Execution Optimization

One problem of instance-based learning is that you need to store all previously seen data and also compute the distance of query point to each of them. Both time and space complexity to serve a single query is O(M * N) where M is the number of dimensions and N is the number of previous data points.

Instead of compute the distance between the query point to each of the existing data points, you can organized the existing points into a KD Tree based on the distance function. The KD Tree has the properties that the max distance between two nodes is bound by the level of their common parent.

Using the KD Tree, you navigate the tree starting at the root node. Basically, you calculate the dist(current_node, query_point)

and each of the child nodes of the current_node
dist(child_j, query_point)

And then find the minimum of them, if the minimum is one of its child, then you navigate down the tree by setting current_node to this child and repeat the process. You terminate if the current_node is the minimum, or when there is no more child nodes.

After terminating at a particular node, this node is pretty close to the query point. You need to explore the surrounding nodes around this node (its siblings, siblings child, parent's siblings) to locate the K nearest neighbors.

By using a KD Tree, the time complexity depends on the depth of the tree and hence of order O(M * log N)

Note that KD Tree is not effective when the data has high dimensions (> 6).

Another way is to throw away some of the previous seen data if they won't affect the result prediction (especially effective for classification problem, you can just keep the data at the boundary between two different output values and throw away the interior points of a cluster of data points all has the same output values). However, if you are using KNN, then throwing away some points may change the result. So a general approach is to verify the previous seen data is still correctly predicted after throwing out various combination of points.

Recommendation Engine

A very popular application of KNN is the recommendation engine of many e-commerce web sites using a technique called "Collaborative Filtering". E.g. An online user have purchased a book, the web site looks at other "similar" users to see what other books they have seen and recommends that to the current user.
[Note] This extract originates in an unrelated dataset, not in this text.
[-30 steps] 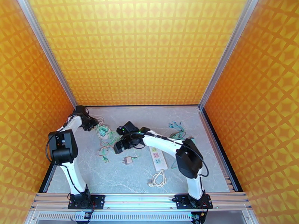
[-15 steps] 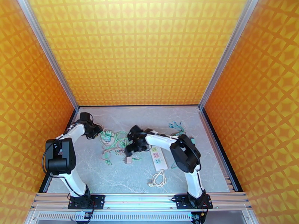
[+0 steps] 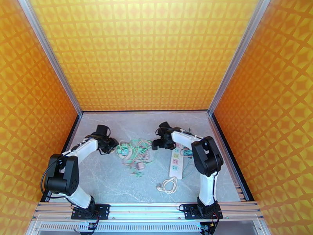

First of all, how do we determine what attributes of the users to be captured. This is a domain-specific questions because we want to identify those attributes that are most influential, maybe we can use static information such as user's age, gender, city ... etc. But here lets use something more direct ... the implicit transaction information (e.g. if the user has purchased a book online, we know that he likes that book) as well as explicit rating information (e.g. the user rates a book he bought previously so we know whether he/she likes the book or not).

Lets use a simple example to illustrate the idea. Here we have a number of users who rates a set of movies. The ratings is from [0 - 10] where 0 means hates it and 10 means extremely likes it.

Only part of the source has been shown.